- _YOUR OBJECTIVE_
Go through the data that follows and restate each line exactly as it reads.
******************************
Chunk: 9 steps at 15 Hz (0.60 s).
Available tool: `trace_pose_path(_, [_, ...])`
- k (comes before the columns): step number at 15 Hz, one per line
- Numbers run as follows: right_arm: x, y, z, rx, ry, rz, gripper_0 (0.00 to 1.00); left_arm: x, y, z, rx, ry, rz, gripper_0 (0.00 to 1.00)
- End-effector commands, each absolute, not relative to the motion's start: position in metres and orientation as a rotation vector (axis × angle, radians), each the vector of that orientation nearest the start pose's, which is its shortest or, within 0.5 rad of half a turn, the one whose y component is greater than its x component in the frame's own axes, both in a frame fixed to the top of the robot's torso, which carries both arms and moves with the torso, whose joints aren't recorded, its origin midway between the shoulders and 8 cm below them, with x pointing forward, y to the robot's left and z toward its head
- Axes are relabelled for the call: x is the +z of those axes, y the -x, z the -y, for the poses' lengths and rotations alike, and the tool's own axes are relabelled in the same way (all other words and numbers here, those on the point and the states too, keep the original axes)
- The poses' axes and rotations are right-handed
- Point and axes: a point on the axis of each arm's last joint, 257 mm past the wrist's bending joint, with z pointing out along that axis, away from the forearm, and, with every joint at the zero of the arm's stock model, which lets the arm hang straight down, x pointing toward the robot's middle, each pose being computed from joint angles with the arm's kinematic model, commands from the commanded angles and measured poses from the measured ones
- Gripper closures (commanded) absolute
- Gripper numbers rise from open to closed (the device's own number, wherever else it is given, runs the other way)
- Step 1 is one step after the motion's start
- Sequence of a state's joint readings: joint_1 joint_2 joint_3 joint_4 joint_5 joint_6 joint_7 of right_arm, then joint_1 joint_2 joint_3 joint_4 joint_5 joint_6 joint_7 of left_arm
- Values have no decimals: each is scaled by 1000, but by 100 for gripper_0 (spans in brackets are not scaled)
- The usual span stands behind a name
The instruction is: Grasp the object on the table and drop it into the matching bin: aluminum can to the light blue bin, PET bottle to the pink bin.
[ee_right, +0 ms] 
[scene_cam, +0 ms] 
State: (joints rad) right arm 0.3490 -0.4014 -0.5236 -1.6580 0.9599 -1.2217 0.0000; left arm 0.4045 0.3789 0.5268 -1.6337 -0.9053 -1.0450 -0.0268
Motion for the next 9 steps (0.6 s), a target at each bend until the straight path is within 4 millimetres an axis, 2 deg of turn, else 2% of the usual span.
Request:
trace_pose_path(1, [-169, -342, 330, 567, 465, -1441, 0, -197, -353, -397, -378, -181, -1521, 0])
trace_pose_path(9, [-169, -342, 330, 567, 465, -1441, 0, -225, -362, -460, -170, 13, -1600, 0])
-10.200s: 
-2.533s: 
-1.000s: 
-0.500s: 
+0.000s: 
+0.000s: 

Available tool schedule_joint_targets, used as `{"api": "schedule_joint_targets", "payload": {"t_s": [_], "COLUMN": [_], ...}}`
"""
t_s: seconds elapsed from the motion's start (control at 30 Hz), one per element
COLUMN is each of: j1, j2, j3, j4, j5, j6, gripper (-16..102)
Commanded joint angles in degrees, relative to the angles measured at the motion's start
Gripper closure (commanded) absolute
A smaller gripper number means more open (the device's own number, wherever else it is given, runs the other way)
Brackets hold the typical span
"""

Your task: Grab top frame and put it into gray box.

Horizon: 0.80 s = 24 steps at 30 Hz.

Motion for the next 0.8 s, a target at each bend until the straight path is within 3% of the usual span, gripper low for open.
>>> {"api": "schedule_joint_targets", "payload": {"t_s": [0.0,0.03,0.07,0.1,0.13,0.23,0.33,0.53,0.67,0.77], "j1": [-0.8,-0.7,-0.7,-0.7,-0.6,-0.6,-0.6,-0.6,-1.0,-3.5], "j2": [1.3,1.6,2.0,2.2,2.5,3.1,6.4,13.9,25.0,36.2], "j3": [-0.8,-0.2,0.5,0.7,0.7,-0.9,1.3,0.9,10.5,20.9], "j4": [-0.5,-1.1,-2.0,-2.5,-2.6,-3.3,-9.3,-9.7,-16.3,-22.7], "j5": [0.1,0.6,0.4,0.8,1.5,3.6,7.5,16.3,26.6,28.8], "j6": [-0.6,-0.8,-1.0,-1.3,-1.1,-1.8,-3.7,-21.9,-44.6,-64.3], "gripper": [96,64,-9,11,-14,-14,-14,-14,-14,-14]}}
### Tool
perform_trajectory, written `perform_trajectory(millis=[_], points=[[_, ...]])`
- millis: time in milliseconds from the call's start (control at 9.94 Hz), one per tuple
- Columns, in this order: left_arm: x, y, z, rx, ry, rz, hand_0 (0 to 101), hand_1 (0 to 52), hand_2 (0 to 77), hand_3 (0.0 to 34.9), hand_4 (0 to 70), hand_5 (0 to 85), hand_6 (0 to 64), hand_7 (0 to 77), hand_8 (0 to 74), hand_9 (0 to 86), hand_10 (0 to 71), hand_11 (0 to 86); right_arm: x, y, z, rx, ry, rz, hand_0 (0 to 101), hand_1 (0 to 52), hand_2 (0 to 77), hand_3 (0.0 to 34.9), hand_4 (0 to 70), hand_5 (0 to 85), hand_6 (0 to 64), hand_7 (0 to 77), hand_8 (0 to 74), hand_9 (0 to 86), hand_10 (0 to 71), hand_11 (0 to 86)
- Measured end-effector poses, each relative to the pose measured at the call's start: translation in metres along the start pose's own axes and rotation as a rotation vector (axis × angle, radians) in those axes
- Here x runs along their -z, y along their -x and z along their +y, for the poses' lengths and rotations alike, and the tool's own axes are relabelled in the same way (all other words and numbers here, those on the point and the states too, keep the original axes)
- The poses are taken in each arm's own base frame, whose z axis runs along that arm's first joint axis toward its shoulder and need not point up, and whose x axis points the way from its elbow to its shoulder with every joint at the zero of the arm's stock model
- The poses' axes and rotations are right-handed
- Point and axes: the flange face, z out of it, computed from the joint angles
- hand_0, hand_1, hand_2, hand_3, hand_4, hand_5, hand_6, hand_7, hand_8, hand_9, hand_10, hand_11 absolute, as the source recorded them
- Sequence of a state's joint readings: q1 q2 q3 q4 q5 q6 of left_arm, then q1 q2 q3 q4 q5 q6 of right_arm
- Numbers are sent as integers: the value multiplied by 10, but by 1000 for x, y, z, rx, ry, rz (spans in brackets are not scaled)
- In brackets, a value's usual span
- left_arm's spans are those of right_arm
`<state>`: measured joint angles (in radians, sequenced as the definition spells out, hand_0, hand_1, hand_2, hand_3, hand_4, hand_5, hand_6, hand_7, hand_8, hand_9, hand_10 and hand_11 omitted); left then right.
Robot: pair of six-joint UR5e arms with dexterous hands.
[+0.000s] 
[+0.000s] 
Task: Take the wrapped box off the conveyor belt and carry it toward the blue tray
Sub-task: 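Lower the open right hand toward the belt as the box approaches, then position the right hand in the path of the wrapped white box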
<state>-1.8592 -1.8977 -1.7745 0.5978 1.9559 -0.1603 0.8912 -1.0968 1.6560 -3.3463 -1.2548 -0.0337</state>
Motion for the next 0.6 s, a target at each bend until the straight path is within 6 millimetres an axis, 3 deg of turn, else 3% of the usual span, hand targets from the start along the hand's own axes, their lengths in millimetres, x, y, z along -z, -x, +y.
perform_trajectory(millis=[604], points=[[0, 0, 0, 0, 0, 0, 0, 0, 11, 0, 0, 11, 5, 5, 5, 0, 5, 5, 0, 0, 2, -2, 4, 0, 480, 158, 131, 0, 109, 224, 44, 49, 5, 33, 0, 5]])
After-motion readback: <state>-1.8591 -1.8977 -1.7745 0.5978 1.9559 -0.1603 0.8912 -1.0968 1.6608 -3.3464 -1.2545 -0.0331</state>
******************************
- _SOLUTION TO THE PROBLEM_
Chunk: 9 steps at 15 Hz (0.60 s).
Available tool: `trace_pose_path(_, [_, ...])`
- k (comes before the columns): step number at 15 Hz, one per line
- Numbers run as follows: right_arm: x, y, z, rx, ry, rz, gripper_0 (0.00 to 1.00); left_arm: x, y, z, rx, ry, rz, gripper_0 (0.00 to 1.00)
- End-effector commands, each absolute, not relative to the motion's start: position in metres and orientation as a rotation vector (axis × angle, radians), each the vector of that orientation nearest the start pose's, which is its shortest or, within 0.5 rad of half a turn, the one whose y component is greater than its x component in the frame's own axes, both in a frame fixed to the top of the robot's torso, which carries both arms and moves with the torso, whose joints aren't recorded, its origin midway between the shoulders and 8 cm below them, with x pointing forward, y to the robot's left and z toward its head
- Axes are relabelled for the call: x is the +z of those axes, y the -x, z the -y, for the poses' lengths and rotations alike, and the tool's own axes are relabelled in the same way (all other words and numbers here, those on the point and the states too, keep the original axes)
- The poses' axes and rotations are right-handed
- Point and axes: a point on the axis of each arm's last joint, 257 mm past the wrist's bending joint, with z pointing out along that axis, away from the forearm, and, with every joint at the zero of the arm's stock model, which lets the arm hang straight down, x pointing toward the robot's middle, each pose being computed from joint angles with the arm's kinematic model, commands from the commanded angles and measured poses from the measured ones
- Gripper closures (commanded) absolute
- Gripper numbers rise from open to closed (the device's own number, wherever else it is given, runs the other way)
- Step 1 is one step after the motion's start
- Sequence of a state's joint readings: joint_1 joint_2 joint_3 joint_4 joint_5 joint_6 joint_7 of right_arm, then joint_1 joint_2 joint_3 joint_4 joint_5 joint_6 joint_7 of left_arm
- Values have no decimals: each is scaled by 1000, but by 100 for gripper_0 (spans in brackets are not scaled)
- The usual span stands behind a name
The instruction is: Grasp the object on the table and drop it into the matching bin: aluminum can to the light blue bin, PET bottle to the pink bin.
[ee_right, +0 ms] 
[scene_cam, +0 ms] 
State: (joints rad) right arm 0.3490 -0.4014 -0.5236 -1.6580 0.9599 -1.2217 0.0000; left arm 0.4045 0.3789 0.5268 -1.6337 -0.9053 -1.0450 -0.0268
Motion for the next 9 steps (0.6 s), a target at each bend until the straight path is within 4 millimetres an axis, 2 deg of turn, else 2% of the usual span.
Request:
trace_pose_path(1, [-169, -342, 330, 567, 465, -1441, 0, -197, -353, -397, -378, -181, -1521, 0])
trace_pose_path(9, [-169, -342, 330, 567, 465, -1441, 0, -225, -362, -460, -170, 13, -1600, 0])
-10.200s: 
-2.533s: 
-1.000s: 
-0.500s: 
+0.000s: 
+0.000s: 

Available tool schedule_joint_targets, used as `{"api": "schedule_joint_targets", "payload": {"t_s": [_], "COLUMN": [_], ...}}`
"""
t_s: seconds elapsed from the motion's start (control at 30 Hz), one per element
COLUMN is each of: j1, j2, j3, j4, j5, j6, gripper (-16..102)
Commanded joint angles in degrees, relative to the angles measured at the motion's start
Gripper closure (commanded) absolute
A smaller gripper number means more open (the device's own number, wherever else it is given, runs the other way)
Brackets hold the typical span
"""

Your task: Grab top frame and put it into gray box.

Horizon: 0.80 s = 24 steps at 30 Hz.

Motion for the next 0.8 s, a target at each bend until the straight path is within 3% of the usual span, gripper low for open.
>>> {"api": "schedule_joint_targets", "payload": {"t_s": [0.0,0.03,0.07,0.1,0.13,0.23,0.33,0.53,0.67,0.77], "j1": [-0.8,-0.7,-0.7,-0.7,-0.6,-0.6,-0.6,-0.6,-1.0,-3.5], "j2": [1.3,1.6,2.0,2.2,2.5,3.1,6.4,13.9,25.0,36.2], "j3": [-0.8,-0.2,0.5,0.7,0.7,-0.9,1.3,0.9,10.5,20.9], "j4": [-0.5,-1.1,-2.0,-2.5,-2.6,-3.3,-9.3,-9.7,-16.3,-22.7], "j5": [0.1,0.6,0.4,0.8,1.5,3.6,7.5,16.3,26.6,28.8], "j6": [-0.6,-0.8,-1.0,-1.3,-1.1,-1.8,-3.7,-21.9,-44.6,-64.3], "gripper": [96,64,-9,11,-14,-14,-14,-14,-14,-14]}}
### Tool
perform_trajectory, written `perform_trajectory(millis=[_], points=[[_, ...]])`
- millis: time in milliseconds from the call's start (control at 9.94 Hz), one per tuple
- Columns, in this order: left_arm: x, y, z, rx, ry, rz, hand_0 (0 to 101), hand_1 (0 to 52), hand_2 (0 to 77), hand_3 (0.0 to 34.9), hand_4 (0 to 70), hand_5 (0 to 85), hand_6 (0 to 64), hand_7 (0 to 77), hand_8 (0 to 74), hand_9 (0 to 86), hand_10 (0 to 71), hand_11 (0 to 86); right_arm: x, y, z, rx, ry, rz, hand_0 (0 to 101), hand_1 (0 to 52), hand_2 (0 to 77), hand_3 (0.0 to 34.9), hand_4 (0 to 70), hand_5 (0 to 85), hand_6 (0 to 64), hand_7 (0 to 77), hand_8 (0 to 74), hand_9 (0 to 86), hand_10 (0 to 71), hand_11 (0 to 86)
- Measured end-effector poses, each relative to the pose measured at the call's start: translation in metres along the start pose's own axes and rotation as a rotation vector (axis × angle, radians) in those axes
- Here x runs along their -z, y along their -x and z along their +y, for the poses' lengths and rotations alike, and the tool's own axes are relabelled in the same way (all other words and numbers here, those on the point and the states too, keep the original axes)
- The poses are taken in each arm's own base frame, whose z axis runs along that arm's first joint axis toward its shoulder and need not point up, and whose x axis points the way from its elbow to its shoulder with every joint at the zero of the arm's stock model
- The poses' axes and rotations are right-handed
- Point and axes: the flange face, z out of it, computed from the joint angles
- hand_0, hand_1, hand_2, hand_3, hand_4, hand_5, hand_6, hand_7, hand_8, hand_9, hand_10, hand_11 absolute, as the source recorded them
- Sequence of a state's joint readings: q1 q2 q3 q4 q5 q6 of left_arm, then q1 q2 q3 q4 q5 q6 of right_arm
- Numbers are sent as integers: the value multiplied by 10, but by 1000 for x, y, z, rx, ry, rz (spans in brackets are not scaled)
- In brackets, a value's usual span
- left_arm's spans are those of right_arm
`<state>`: measured joint angles (in radians, sequenced as the definition spells out, hand_0, hand_1, hand_2, hand_3, hand_4, hand_5, hand_6, hand_7, hand_8, hand_9, hand_10 and hand_11 omitted); left then right.
Robot: pair of six-joint UR5e arms with dexterous hands.
[+0.000s] 
[+0.000s] 
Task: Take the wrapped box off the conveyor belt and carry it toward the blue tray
Sub-task: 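Lower the open right hand toward the belt as the box approaches, then position the right hand in the path of the wrapped white box
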<state>-1.8592 -1.8977 -1.7745 0.5978 1.9559 -0.1603 0.8912 -1.0968 1.6560 -3.3463 -1.2548 -0.0337</state>
Motion for the next 0.6 s, a target at each bend until the straight path is within 6 millimetres an axis, 3 deg of turn, else 3% of the usual span, hand targets from the start along the hand's own axes, their lengths in millimetres, x, y, z along -z, -x, +y.
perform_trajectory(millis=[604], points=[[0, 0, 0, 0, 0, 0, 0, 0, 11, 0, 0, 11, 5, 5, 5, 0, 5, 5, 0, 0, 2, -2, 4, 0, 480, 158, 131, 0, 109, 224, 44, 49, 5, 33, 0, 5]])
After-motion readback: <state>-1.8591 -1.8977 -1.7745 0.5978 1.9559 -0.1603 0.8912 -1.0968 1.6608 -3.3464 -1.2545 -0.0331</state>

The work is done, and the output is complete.